Currently reading this work by John Dunn. It’s another crazy election year, so I figured, why not?

For context, the book was first published in 2000. Mr. Dunn is Emeritus Professor of Political Theory, Department of Politics and International Studies, University of Cambridge and one of the founders of Cambridge School of intellectual history. Definitely not a read for everyone, but one that makes the curious reader think.

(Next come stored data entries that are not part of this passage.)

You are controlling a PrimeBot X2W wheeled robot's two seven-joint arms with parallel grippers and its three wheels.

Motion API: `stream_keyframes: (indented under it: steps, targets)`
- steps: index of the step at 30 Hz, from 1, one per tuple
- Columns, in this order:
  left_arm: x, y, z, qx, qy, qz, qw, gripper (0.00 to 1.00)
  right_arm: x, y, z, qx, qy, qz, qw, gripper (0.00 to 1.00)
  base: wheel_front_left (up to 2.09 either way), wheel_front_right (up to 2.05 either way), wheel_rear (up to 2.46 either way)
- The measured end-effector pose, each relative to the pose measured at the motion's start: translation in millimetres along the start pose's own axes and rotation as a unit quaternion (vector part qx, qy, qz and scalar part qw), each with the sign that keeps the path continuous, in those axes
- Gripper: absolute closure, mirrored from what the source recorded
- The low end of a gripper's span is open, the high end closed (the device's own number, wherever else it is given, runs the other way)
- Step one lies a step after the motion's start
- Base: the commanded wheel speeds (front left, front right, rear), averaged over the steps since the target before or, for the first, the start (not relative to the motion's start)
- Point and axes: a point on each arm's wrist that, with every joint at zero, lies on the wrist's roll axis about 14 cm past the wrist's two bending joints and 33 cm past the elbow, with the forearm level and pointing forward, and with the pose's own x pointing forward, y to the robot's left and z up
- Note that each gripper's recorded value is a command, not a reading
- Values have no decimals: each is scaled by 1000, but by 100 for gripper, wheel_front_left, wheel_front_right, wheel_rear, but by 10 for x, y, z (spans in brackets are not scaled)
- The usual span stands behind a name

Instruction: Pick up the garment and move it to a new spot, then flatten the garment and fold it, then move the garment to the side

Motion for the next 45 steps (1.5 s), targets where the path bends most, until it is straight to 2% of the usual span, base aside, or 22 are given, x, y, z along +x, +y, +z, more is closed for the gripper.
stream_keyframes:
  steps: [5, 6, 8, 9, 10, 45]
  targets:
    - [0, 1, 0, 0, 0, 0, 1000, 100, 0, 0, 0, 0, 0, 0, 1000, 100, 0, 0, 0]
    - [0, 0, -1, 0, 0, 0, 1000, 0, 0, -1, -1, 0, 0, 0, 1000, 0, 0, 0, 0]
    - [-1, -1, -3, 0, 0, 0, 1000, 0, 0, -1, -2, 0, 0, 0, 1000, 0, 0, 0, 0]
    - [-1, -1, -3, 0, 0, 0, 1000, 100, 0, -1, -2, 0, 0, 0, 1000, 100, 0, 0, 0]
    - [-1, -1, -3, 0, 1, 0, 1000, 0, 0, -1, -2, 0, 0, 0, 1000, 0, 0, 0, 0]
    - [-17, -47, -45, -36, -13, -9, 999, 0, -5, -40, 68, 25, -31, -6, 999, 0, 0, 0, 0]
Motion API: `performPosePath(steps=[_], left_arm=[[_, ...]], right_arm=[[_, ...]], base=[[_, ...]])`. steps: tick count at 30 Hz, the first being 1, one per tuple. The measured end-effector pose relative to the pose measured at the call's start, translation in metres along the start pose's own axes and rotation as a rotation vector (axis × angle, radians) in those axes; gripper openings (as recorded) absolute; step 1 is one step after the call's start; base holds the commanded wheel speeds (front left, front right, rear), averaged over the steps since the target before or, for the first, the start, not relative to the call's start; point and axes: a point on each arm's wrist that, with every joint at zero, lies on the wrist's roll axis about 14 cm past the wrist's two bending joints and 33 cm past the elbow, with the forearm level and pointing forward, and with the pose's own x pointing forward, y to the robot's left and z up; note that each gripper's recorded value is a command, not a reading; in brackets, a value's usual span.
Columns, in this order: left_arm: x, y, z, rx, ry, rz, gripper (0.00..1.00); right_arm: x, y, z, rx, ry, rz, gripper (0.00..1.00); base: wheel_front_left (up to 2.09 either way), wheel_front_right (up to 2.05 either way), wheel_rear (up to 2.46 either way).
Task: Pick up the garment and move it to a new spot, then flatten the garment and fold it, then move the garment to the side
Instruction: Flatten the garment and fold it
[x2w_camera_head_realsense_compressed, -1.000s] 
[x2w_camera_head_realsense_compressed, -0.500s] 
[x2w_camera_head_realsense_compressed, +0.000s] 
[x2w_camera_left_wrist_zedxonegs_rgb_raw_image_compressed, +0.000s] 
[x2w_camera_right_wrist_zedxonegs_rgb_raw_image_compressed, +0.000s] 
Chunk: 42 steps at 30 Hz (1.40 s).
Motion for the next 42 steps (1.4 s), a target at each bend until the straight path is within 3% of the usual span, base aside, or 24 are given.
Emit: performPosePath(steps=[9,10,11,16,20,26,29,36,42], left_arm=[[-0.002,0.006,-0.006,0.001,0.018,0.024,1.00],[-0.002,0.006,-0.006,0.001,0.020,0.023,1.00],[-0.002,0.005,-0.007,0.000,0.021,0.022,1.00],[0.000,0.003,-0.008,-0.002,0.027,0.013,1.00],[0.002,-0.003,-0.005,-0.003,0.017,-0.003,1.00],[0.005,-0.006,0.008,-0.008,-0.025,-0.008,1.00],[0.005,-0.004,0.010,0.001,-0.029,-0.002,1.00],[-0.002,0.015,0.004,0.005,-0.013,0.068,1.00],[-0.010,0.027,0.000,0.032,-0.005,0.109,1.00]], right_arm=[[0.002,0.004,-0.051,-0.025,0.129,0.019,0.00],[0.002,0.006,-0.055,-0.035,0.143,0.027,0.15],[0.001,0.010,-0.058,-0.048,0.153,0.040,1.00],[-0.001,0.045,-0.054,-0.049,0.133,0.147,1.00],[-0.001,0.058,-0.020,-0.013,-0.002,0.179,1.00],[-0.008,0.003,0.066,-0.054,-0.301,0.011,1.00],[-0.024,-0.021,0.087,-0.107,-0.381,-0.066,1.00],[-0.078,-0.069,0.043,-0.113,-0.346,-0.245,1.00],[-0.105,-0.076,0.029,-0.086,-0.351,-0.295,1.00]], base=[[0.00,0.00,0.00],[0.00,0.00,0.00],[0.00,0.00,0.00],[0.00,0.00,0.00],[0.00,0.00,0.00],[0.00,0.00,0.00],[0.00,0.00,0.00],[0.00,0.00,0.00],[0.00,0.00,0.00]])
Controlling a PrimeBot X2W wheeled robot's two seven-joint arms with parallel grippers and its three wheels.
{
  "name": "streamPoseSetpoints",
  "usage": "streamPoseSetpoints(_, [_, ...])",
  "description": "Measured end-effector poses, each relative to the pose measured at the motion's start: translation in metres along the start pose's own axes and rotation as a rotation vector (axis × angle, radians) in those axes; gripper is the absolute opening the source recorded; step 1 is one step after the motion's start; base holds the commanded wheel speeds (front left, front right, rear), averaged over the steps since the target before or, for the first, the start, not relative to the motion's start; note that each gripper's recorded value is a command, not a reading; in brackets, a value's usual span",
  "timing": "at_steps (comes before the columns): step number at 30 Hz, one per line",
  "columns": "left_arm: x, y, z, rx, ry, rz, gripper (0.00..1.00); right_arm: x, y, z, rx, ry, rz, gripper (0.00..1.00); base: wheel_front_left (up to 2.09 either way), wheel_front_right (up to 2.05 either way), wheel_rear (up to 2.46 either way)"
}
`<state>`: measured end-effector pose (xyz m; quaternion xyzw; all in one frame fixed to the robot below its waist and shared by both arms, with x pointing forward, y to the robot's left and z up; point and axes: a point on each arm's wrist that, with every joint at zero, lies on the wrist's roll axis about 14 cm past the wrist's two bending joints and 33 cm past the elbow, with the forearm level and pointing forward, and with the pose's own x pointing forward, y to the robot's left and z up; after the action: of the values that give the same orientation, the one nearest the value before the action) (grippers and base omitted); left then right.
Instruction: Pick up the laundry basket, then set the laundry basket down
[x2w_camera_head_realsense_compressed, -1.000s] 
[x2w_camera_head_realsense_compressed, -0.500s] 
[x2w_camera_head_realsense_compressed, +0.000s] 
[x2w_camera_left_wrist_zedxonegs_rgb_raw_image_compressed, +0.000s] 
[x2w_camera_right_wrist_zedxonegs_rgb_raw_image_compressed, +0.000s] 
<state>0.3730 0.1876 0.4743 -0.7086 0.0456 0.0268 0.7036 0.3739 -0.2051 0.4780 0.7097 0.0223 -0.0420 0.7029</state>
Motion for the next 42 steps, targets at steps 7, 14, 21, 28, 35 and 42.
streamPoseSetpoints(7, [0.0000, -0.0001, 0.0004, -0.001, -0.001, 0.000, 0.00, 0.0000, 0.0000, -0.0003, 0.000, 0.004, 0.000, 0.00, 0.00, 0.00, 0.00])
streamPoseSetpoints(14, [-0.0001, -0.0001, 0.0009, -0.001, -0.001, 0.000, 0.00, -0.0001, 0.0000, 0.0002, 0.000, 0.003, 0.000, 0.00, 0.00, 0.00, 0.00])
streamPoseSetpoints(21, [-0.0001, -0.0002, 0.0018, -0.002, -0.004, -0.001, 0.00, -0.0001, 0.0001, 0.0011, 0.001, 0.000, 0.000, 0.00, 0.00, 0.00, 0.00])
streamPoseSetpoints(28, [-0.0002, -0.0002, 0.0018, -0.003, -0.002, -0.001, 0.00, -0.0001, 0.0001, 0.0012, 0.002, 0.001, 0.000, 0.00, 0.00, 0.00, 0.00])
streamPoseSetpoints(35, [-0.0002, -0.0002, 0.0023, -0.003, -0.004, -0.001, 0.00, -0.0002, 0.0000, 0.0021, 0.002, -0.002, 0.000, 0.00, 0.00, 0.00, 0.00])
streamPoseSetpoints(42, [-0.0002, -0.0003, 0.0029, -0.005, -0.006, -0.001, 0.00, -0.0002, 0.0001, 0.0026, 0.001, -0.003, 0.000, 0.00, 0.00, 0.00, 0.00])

Half way through the book, passages surrounding capitalism caught my eye as Mr. Dunn searches for the “right state” pursuing the “right goals”:

If the case against the modern democratic republic is that it is structurally committed to pursuing the wrong goals (whatever the majority of its citizens happen to wish to pursue at the time), then that case presupposes a compelling account of what the right goals are, and a feasible means for ensuring that an alternative state form will pursue them more dependably. There have been many attempts to provide such an account over the last two and a half millennia. But none of them has much residual intellectual cogency. Certainly many contemporary states do pursue goals very different from any which a majority of their subjects can possibly be presumed to desire: the personal wealth and power, for example, of the higher ranks of the Burmese or Nigerian armies. Some even avow their pursuit of very different goals: the preferred interpretation of Allah’s requirements of the people of Iran (Abrahamian 1995) or Saudi Arabia. (Allah’s will, plainly, needs no sanction from the sometimes all too faithless people of Iran.) But even those which claim a genuinely ecumenical legitimacy (as the rulers of Iran or Saudi Arabia quite explicitly do) take care to rest their claim less on the formal properties of the state itself than on the mode of interpretation of the transmission of their own legitimacy. What they claim is that they in particular are entitled to rule, not that a state form which they happen to embody and which could be equally well instantiated in any other set of human beings in any other territories can readily be seen to be entitled to do so. To reject the modern constitutional democratic republic because its avowed goal is the pursuit of the contingent objects of popular desire is a perfectly coherent choice. It shows a certain tasteful fastidiousness. But for the present it is hard to combine such rejection with an open endorsement of any other choice which does not immediately sanction the coercion of a popular majority. Only where the defence of the modern democratic republic collides, as for example in Algeria for much of the 1990s, with the clear preferences of a majority of the citizens does the rational case for defending it collapse into incoherence, and leave the ground free for state rationales of an altogether more cursory and peremptory character.

Page 231

He continues in the next paragraph…

There is thus a deep and intrinsic case against the modern democratic republic: that it is the appropriate state form of a profoundly corrupt civilization and does not either hesitate to make explicit this appropriateness or attempt to deny the plain facts of that civilization’s utter corruption. This case is at its most evocative when the state form under attack is identified with overweening foreign power and wealth, and the corruption is seen at its most odious, as in Iran or Algeria, in the intrusion of the culture of that foreign power into the culture of one’s own nation and civilization (cf. Mottahedeh 1987). To defend the modern democratic republic against that case, it is necessary in the end to defend the civilization itself: to challenge the judgment that it is utterly corrupt, or, for that matter, any more corrupt than any other known form of civilization which is more furtive in style or more bashful in acknowledging the range of values which it enables (or even prompts) its inhabitants to pursue (cf., less drily, Huntington 1997).

Page 232

He continues:

Here, too, there has been dense, vehement and tangled argument for at least three and a half centuries about the merits of the case. In that argument, the modern republic (or its more shadowy intellectual prototypes) has taken a lot of punishment. But at no point along the way (as history has so far turned out) has it had to confront a challenge which could win, and keep on winning, through the relatively unmolested and open choices of its subjects.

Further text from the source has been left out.